In so many ways, this is a youth ministry movie – a powerful example of the impact adults can have in the lives of teens.
In the movie, Mr. White – a teacher who's been laid off by several schools for his mistreatment of students – has been hired by McFarland High School to be a life science and PE teacher, in addition to it's assistant football coach. Both McFarland – an impoverished school comprised of mostly Hispanic students – and Mr. White are desperate for this situation to work.
One scene early in the movie takes place at a McFarland football game. The team is decimated by it's opponent, with a score of 60 something to 0. Clearly, football is not a game these boys – or this school – excels at.
What these boys excel at is running.
Over time, Mr. White observes them running – in his PE classes as well as to and from school, when not having a car forces them to run from school to their job as crop pickers.
Having seen this, Mr. White suggests McFarland form a cross country team. Initially the principal rejects this idea, saying cross country is a “private school” sport. Eventually, Mr.
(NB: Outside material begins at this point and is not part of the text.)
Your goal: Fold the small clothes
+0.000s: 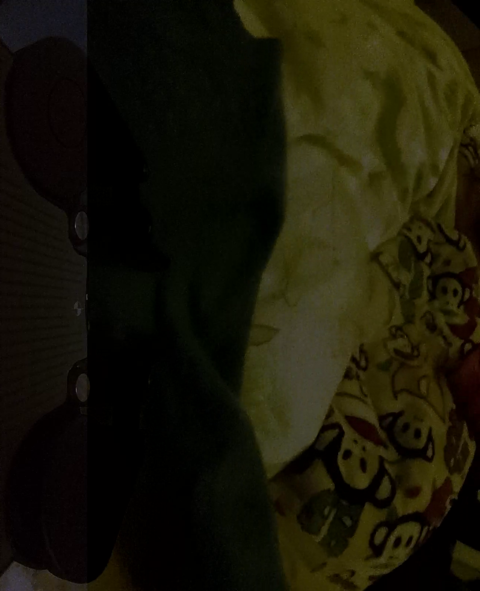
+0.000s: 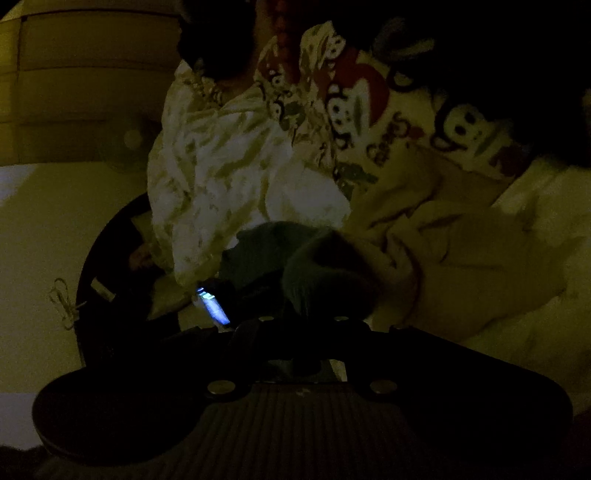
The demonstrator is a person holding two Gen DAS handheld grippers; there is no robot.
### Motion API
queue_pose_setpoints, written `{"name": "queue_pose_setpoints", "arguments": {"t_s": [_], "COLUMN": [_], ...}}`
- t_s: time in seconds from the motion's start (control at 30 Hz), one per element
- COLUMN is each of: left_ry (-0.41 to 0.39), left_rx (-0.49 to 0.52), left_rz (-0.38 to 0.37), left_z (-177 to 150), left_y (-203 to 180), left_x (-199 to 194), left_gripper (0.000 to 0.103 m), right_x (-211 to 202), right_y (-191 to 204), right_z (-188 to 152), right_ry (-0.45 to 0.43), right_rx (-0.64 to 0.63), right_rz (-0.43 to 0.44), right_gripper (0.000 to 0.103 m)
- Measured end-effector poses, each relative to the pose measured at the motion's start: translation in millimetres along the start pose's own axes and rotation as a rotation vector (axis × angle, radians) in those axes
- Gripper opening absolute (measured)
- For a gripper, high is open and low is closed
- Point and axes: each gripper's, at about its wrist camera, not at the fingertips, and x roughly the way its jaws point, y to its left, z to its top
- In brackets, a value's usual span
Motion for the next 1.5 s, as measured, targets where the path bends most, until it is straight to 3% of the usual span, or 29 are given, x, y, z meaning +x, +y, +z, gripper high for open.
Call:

White uses some creative funding to convince the principal to give it a shot.
As they say, the rest is history.
The team wins the state championship that year, as well as 8 times in the next 14 years.
There is, I believe, an important lesson here for youth workers.
So often as youth workers, we enter a position knowing exactly what it is we have to do: Create programs.
So we go into a church and create or revamp a youth worship service. We fill it with the latest greatest contemporary Christian songs, led by our very own youth praise band. We preach at these services, giving hip, relevant talks that also utilize all kinds of awesome movie clips.
Then sometime during the week, we lead a second program like Sunday school or small groups. Occasionally, we also insert a few social and service events, retreats, and mission trips into our ministry's calendar. Eventually, we train a few extra adult leaders to help us out as well.
None of these things are bad. In fact, some are even critical to the faith formation of teens.
The problem is that too often, we assume there's only one way to do youth ministry and that as a result, what we did at our last church (or what we learned how to do in school) will work at our new church; That what's working at the church down the street will also work for us.
We make such assumptions without any real thought or regard for the unique people and history of our congregation.
Sometimes we get lucky and this works, but many times it doesn't.
What McFarland USA teaches us is that programs that are successful in one place won't necessarily be successful in others.
In actuality, the most successful programs aren't the ones that work for the church down the street. Instead, the most successful youth ministry programs are the ones that take into account a congregation's unique history, people, and gifts and build upon those.
Creating such programs is hard.
It means moving slow.
It means listening to others.
It means laying aside our assumptions about what a good youth ministry looks like.
It means being willing to try and fail... Or perhaps being willing to invest in short-term programs you know will last at most four years (the length of time it takes for a class to graduate) rather than for all eternity.
It means creating a youth ministry unique to your specific context that won't necessarily be transferable anywhere else.
Of course, when we as youth workers successfully create such programs, our reward won't be state championships. It'll be something far better: Teens who actively engage in our youth ministries and more importantly, in following Jesus.